■ **What to produce**
For every line in the entries that contains "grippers", show the whole line.

■ **Extracted entries**
···
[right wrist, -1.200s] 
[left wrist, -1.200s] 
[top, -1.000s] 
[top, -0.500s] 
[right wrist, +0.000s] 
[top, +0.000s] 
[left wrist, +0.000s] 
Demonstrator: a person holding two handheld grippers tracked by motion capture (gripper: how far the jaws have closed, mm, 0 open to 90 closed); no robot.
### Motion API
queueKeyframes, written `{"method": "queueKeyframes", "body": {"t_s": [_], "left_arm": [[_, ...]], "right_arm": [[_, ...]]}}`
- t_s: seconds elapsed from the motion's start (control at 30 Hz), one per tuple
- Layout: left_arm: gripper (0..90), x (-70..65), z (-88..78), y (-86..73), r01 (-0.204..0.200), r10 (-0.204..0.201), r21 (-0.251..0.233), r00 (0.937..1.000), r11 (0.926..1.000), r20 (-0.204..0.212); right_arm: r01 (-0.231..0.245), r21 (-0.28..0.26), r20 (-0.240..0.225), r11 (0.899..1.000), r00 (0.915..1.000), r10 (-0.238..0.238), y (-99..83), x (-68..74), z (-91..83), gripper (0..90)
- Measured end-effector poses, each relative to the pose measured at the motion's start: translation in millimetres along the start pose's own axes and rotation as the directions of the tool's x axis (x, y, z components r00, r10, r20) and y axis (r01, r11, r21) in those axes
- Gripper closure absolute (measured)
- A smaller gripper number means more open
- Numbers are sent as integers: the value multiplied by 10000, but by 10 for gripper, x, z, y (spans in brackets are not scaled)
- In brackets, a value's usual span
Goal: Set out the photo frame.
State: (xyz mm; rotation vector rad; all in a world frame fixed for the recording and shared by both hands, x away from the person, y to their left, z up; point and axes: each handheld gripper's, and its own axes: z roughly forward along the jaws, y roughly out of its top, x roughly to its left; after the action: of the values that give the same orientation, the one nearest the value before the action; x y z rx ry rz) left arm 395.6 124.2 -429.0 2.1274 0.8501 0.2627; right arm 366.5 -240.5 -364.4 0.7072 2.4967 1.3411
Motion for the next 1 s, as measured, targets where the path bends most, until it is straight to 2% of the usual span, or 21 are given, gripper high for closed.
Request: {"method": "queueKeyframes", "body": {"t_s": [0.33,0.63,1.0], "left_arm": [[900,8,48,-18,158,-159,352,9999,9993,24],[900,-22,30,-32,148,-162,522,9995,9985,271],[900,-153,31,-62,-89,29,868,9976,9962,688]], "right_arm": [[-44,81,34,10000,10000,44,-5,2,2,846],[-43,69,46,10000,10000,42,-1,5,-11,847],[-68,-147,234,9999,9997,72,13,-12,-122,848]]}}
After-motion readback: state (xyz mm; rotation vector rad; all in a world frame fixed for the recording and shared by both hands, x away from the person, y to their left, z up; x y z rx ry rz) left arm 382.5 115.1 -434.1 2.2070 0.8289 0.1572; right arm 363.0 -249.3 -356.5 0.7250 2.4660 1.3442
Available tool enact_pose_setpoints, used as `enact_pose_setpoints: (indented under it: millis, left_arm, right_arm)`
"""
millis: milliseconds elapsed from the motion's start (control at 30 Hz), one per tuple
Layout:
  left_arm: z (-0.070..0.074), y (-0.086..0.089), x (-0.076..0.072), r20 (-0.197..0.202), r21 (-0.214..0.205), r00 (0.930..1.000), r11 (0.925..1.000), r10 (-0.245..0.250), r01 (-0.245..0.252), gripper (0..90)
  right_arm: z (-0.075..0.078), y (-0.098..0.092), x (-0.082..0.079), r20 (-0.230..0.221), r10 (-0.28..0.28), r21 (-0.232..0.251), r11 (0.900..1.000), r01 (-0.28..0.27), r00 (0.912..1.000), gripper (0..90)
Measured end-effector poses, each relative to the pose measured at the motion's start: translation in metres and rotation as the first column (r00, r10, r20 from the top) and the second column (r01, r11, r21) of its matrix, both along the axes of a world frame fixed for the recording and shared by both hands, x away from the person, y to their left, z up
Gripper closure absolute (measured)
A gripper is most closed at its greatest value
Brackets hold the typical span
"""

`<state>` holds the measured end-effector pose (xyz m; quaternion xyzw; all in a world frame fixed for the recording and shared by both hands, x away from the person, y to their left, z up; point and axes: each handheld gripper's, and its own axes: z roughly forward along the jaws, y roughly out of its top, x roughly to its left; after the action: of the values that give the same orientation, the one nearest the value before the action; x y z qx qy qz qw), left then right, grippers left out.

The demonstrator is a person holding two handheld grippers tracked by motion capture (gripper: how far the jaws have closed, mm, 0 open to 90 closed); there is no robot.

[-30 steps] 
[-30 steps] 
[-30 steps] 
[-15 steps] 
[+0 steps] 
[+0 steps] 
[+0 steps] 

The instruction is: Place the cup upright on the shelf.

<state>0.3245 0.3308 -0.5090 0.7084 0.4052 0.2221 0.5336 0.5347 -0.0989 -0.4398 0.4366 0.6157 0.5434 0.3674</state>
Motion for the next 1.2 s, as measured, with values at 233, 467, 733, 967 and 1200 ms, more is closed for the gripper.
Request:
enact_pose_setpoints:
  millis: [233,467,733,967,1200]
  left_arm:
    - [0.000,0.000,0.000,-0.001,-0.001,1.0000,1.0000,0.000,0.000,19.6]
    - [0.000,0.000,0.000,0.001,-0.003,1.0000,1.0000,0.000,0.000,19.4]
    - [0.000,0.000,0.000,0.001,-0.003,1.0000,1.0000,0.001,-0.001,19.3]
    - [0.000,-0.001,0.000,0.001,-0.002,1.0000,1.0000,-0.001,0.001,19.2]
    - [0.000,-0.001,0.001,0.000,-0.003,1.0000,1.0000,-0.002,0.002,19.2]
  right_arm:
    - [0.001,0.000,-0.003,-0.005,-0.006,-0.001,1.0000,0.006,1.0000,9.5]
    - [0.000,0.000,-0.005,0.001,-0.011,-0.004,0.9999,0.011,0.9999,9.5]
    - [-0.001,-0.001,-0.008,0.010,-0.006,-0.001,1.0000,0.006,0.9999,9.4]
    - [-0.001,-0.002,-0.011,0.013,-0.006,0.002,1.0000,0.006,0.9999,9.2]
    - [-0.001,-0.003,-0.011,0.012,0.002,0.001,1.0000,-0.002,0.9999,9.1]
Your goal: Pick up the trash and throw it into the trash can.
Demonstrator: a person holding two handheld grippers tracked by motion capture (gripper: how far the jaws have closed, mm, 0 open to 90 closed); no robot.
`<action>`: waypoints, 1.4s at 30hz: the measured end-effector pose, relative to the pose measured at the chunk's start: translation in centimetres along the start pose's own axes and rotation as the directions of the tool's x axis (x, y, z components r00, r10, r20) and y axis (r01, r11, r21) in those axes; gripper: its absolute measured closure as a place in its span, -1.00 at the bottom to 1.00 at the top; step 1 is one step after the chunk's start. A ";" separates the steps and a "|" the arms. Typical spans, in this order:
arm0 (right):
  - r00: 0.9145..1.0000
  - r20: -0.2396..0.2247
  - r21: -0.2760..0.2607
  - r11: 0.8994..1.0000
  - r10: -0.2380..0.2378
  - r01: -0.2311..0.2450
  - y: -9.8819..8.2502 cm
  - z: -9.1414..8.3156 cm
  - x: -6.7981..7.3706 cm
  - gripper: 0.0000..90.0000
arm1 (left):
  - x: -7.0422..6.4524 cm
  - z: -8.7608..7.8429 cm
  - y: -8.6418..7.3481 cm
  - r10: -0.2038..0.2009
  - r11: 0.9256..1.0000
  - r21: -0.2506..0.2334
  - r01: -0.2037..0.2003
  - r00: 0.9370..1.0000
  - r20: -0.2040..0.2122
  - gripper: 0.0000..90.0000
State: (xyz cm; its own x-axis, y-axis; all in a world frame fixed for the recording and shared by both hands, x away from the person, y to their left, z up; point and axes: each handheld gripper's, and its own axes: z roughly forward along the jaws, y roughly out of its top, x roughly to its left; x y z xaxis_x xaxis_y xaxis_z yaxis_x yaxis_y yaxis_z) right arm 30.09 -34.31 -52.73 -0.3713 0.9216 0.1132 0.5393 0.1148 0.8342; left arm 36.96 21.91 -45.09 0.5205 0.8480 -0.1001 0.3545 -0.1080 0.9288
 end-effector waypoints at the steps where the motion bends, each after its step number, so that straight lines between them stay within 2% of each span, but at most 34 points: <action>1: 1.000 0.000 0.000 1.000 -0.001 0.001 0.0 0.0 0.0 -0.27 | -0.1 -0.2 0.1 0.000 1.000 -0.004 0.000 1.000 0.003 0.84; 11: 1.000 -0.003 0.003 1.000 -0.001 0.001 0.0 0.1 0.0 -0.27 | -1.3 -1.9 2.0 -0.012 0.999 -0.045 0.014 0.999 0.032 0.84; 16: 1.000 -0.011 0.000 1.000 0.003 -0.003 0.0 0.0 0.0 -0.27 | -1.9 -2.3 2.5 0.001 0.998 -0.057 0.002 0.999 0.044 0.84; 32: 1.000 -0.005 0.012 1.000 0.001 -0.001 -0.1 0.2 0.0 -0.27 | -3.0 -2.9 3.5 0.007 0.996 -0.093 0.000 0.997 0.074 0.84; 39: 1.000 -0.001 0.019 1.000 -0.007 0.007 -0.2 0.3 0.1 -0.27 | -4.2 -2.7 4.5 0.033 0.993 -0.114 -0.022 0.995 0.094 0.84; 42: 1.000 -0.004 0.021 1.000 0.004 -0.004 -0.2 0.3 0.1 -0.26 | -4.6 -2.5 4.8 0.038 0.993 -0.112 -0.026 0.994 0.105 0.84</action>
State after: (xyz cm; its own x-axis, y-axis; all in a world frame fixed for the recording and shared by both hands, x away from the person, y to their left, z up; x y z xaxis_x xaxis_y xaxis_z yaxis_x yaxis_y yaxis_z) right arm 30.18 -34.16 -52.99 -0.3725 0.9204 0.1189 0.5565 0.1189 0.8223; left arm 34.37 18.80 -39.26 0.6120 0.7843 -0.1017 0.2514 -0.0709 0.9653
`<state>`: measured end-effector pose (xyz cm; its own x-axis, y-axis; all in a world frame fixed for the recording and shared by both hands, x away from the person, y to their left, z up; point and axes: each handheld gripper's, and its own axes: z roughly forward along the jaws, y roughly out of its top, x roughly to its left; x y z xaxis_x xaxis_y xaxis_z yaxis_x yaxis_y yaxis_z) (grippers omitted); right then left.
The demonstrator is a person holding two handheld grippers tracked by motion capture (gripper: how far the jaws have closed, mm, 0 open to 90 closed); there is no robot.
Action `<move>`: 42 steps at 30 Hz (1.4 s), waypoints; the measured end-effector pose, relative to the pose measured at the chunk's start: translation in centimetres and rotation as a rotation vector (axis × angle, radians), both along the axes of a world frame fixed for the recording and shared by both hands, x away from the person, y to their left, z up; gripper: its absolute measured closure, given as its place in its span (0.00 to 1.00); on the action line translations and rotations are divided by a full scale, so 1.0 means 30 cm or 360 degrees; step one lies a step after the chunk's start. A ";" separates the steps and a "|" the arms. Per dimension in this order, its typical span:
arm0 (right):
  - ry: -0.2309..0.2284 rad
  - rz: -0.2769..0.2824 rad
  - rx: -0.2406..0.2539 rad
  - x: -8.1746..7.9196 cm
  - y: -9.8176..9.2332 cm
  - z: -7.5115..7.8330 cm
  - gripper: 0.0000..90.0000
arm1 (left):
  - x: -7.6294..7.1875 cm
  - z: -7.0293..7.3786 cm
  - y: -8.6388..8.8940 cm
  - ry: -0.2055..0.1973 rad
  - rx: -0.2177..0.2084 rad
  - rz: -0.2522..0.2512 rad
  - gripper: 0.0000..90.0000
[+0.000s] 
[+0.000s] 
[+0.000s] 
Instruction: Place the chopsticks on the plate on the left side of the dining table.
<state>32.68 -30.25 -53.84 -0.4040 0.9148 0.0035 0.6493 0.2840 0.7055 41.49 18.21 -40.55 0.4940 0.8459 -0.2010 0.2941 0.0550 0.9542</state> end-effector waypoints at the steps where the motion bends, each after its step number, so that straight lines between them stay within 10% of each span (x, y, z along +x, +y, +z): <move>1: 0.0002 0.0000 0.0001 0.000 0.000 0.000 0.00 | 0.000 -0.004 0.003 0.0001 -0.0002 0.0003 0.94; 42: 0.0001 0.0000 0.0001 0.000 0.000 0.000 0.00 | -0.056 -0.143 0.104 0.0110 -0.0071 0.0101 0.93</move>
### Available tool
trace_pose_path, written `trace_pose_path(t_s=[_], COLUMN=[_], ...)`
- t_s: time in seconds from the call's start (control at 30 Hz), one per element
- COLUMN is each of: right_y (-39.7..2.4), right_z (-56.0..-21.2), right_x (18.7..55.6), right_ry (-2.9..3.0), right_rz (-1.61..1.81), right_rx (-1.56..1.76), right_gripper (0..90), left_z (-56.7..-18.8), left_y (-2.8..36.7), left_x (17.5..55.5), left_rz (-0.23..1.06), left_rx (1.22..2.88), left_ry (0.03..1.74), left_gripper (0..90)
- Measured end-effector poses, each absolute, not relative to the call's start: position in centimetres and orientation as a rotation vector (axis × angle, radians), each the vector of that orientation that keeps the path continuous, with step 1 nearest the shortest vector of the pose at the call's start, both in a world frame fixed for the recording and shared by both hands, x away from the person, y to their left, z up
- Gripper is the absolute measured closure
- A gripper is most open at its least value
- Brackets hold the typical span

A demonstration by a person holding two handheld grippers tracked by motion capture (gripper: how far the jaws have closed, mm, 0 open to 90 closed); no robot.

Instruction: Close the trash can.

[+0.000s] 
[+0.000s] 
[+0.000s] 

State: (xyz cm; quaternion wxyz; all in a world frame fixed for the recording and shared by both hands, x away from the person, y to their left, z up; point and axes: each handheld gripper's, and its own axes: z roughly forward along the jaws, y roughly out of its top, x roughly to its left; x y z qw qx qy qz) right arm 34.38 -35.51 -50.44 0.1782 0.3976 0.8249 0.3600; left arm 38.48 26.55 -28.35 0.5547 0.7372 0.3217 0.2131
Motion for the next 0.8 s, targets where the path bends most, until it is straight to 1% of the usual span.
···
■ **Solution to this exercise**
Demonstrator: a person holding two handheld grippers tracked by motion capture (gripper: how far the jaws have closed, mm, 0 open to 90 closed); no robot.
`<state>` holds the measured end-effector pose (xyz m; quaternion xyzw; all in a world frame fixed for the recording and shared by both hands, x away from the person, y to their left, z up; point and axes: each handheld gripper's, and its own axes: z roughly forward along the jaws, y roughly out of its top, x roughly to its left; after the action: of the values that give the same orientation, the one nearest the value before the action; x y z qx qy qz qw), left then right, grippers left out.
The demonstrator is a person holding two handheld grippers tracked by motion capture (gripper: how far the jaws have closed, mm, 0 open to 90 closed); there is no robot.
Demonstrator: a person holding two handheld grippers tracked by motion capture (gripper: how far the jaws have closed, mm, 0 open to 90 closed); no robot.
`<state>`: measured end-effector pose (xyz cm; its own x-axis, y-axis; all in a world frame fixed for the recording and shared by both hands, x away from the person, y to their left, z up; point and axes: each handheld gripper's, and its own axes: z roughly forward along the jaws, y roughly out of its top, x roughly to its left; x y z xaxis_x xaxis_y xaxis_z yaxis_x yaxis_y yaxis_z) (grippers omitted); right then left.
The demonstrator is a person holding two handheld grippers tracked by motion capture (gripper: how far the jaws have closed, mm, 0 open to 90 closed); there is no robot.
A demonstration by a person holding two handheld grippers tracked by motion capture (gripper: how far the jaws have closed, mm, 0 open to 90 closed); no robot.

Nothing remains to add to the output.